There’s a built-in background remover, one-tap enhancements, pre-made effects, and a huge collection of design templates and stock photos to further your creativity. If you want to take a more hands-on approach, there are still some in-depth tools you can mess around with to get that perfect look. It’s a fantastic tool for photographers especially, but it still has merits when creating designs and compositions.
On top of that, Fotor is available on a ton of platforms, so you’ll never be too far away from it. The features are mostly the same across different devices (notably, RAW file editing is only available on Windows and macOS), so you can easily pick up where you left off no matter what device you have with you. Regardless, whether you’re in the browser or on your phone, Fotor has some amazing editing tools on offer. Although, it lacks support for .PSD files, so if you’re coming from another editor transitioning can mean losing projects.
Fotor is free to use, but there will be ads, and you won’t have access to the background remover, beauty effects, or stock images. If you want to get rid of ads and gain access to all the tools, you’ll need Fotor Pro, which costs $8.99 a month or $39.99 a year. You need to sign up for Fotor Pro+ for the stock images, which costs $19.99 a month or $89.99 a year. These subscriptions apply to all platforms Fotor is available on, so once you start paying for one platform, the features unlock on the others as well.

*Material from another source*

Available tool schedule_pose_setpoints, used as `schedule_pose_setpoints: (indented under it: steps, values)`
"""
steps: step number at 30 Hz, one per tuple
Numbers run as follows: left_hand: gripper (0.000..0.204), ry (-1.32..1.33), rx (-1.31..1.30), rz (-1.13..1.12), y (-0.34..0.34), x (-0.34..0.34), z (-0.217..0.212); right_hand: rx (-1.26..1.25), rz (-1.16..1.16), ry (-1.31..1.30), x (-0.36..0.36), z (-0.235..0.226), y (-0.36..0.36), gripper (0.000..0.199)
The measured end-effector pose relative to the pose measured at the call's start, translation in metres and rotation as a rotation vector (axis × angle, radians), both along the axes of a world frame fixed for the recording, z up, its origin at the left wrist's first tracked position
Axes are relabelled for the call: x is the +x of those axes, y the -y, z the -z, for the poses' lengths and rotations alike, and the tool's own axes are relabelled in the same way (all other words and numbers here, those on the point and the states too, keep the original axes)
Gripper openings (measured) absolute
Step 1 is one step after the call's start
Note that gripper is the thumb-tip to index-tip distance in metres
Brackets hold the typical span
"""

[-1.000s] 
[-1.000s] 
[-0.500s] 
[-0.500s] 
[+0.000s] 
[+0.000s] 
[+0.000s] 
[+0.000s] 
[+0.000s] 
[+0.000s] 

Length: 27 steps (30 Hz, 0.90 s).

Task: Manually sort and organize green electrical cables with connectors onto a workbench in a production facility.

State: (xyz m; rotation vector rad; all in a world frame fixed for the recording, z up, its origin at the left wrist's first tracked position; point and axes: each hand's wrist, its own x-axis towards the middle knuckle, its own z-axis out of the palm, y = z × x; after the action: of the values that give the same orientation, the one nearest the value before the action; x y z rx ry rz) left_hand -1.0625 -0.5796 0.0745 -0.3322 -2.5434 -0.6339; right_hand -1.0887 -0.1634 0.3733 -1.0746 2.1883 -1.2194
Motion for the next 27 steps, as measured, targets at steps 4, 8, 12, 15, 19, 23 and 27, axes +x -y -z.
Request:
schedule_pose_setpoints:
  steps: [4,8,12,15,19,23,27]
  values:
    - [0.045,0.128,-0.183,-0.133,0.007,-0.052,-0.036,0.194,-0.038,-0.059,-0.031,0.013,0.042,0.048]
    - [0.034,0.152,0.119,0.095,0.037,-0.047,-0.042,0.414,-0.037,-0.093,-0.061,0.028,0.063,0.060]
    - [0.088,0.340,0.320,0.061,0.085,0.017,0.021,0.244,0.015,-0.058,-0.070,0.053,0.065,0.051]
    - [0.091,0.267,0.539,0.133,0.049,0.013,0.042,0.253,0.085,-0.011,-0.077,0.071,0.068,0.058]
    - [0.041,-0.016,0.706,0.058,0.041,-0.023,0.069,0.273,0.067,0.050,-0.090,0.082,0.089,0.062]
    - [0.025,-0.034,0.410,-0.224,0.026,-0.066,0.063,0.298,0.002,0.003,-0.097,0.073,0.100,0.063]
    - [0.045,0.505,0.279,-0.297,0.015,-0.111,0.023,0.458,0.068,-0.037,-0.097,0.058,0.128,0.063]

A cross-platform editing app that focuses on simple but powerful tools.
The Best Web App Editor: Pixlr
As time goes on, web-based tools are becoming more and more viable, and Pixlr is a great example of this. Pixlr is a completely browser-based photo editor that syncs your work across devices and runs surprisingly smooth for what it is. Tools are as quick and responsive as you would expect from locally installed software, and while the tools aren’t as deep as more advanced editors, it’s still more than enough to create some great edits. You can also open .PSD in Pixlr, so you can safely transition from other editing tools.
Pixlr is free to use, but there will be ads, the resolution is maxed at 4096 x 4096, and the free version will lock certain advanced editing tools such as the bokeh editor away. Pixlr Premium, however, gets rid of ads, grants access to all the editing tools, and bumps the max resolution up to 8196 x 8196 for $7.99 a month or $59.00 a year.
Online photo editing has never been this feature-rich and smooth.
The Best for Drawing: Krita (Windows/macOS/Linux)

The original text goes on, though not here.